And lovely old 'Trad' looks good everywhere!

R.


----------



## Brideshead (Jan 11, 2006)

> quote:_Originally posted by Trimmer_
> 
> 
> 
> ...


Thanks - that makes a lot of sense[^]


----------



## Hugh Morrison (May 24, 2005)

Just got all nostalgic seeing that Routemaster bus. A part of old London died the day they abolished all but the two heritage routes, so much so that I decided to start cycling in London instead of getting the horrendous new buses. 

I fondly remember sitting in spring sunshine on a 22 in Putney Heath on Easter Saturday 2001, I had just seen the Boat Race and had a few beers, and was feeling very mellow, and got chatting to the clippie who had just qualified and was taking her very first shift.

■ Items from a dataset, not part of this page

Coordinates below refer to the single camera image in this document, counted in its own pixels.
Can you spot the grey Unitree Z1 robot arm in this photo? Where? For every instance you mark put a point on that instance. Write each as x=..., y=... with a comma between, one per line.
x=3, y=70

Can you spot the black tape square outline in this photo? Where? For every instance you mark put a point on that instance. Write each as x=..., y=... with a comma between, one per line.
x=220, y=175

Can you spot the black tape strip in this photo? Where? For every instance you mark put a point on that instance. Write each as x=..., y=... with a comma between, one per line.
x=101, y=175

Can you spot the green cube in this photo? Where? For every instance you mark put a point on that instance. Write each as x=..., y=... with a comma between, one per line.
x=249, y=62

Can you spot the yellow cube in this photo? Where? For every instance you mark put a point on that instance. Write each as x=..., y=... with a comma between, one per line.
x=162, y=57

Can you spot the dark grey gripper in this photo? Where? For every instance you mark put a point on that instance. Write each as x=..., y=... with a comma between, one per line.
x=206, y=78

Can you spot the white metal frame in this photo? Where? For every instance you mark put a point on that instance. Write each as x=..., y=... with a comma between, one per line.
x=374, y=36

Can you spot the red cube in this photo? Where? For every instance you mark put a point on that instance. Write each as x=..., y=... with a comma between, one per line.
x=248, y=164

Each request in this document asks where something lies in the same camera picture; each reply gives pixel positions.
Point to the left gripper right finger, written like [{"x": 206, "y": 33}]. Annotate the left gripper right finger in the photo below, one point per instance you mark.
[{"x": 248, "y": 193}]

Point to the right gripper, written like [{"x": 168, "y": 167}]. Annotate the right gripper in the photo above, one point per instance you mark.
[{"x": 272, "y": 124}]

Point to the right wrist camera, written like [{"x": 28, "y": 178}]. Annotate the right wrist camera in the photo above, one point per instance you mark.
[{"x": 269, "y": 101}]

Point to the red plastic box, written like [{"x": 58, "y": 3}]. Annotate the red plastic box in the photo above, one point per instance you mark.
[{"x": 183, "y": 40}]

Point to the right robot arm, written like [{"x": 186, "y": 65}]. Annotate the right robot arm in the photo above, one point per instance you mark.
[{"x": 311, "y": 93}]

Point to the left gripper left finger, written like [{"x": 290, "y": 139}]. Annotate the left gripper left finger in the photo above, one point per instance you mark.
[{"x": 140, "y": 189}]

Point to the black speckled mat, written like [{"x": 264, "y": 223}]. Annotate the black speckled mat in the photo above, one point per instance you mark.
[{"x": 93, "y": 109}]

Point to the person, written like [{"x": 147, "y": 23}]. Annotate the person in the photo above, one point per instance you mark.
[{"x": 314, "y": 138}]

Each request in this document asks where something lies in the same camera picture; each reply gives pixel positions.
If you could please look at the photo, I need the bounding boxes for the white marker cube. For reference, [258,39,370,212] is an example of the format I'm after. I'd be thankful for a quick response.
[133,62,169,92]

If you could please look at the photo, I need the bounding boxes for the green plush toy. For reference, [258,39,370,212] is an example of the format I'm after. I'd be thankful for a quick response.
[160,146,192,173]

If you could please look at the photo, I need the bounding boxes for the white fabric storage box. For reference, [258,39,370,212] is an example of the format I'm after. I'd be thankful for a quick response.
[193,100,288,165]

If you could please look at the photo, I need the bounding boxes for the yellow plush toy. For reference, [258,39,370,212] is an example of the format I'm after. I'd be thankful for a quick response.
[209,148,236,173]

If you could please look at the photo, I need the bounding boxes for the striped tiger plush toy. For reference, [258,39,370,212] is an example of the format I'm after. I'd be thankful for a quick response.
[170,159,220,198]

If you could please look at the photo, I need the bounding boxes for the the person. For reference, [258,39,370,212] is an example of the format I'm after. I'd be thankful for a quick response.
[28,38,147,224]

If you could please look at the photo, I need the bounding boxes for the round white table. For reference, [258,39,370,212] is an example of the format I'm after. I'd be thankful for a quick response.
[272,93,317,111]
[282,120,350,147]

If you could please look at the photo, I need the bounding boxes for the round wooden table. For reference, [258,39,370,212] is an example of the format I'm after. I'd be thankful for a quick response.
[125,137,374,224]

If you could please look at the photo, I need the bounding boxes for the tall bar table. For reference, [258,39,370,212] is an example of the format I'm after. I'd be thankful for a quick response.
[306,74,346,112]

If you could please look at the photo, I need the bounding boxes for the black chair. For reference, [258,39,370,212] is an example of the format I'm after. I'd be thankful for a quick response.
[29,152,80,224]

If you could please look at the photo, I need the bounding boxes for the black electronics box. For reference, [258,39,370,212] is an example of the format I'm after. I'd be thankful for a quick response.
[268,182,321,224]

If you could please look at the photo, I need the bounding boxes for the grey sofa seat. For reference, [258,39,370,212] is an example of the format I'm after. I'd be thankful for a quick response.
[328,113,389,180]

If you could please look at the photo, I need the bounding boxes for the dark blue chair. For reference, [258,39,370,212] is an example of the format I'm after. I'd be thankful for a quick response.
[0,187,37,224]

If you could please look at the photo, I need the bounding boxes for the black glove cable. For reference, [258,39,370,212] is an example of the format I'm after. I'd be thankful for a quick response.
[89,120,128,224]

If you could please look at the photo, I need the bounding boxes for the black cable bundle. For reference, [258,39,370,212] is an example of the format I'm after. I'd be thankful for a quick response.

When I got home I heard HM Queen Elizabeth QM had died that afternoon. 

As for trads in London...I find the area around Grosvenor Square (US Embassy) to have a fair few. 


'The casual idea is the triumph of misguided egalitarianism. By playing to the desire to seem non-judgmental, the Slob has succeeded in forcing his tastes on the world at large (because to object to inappropriate dress would be judgmental)'- Patrick07690


----------



## Trimmer (Nov 2, 2005)

> quote:_Originally posted by Hugh Morrison_
> 
> Just got all nostalgic seeing that Routemaster bus. A part of old London died the day they abolished all but the two heritage routes, so much so that I decided to start cycling in London instead of getting the horrendous new buses.


And let us not forget the many conductors who have lost their jobs . . .








[/URL][/img]


----------



## Russell Street (Nov 28, 2004)

Thanks Hugh.
It is a _lovely_ bus, isn't it?
I love an unexpected Trad... turn the corner and there he is... always makes my day.
It's easy to get Trad-starved over here... Often I'll have to take a detour just to look in J. Simons' window to perk myself up...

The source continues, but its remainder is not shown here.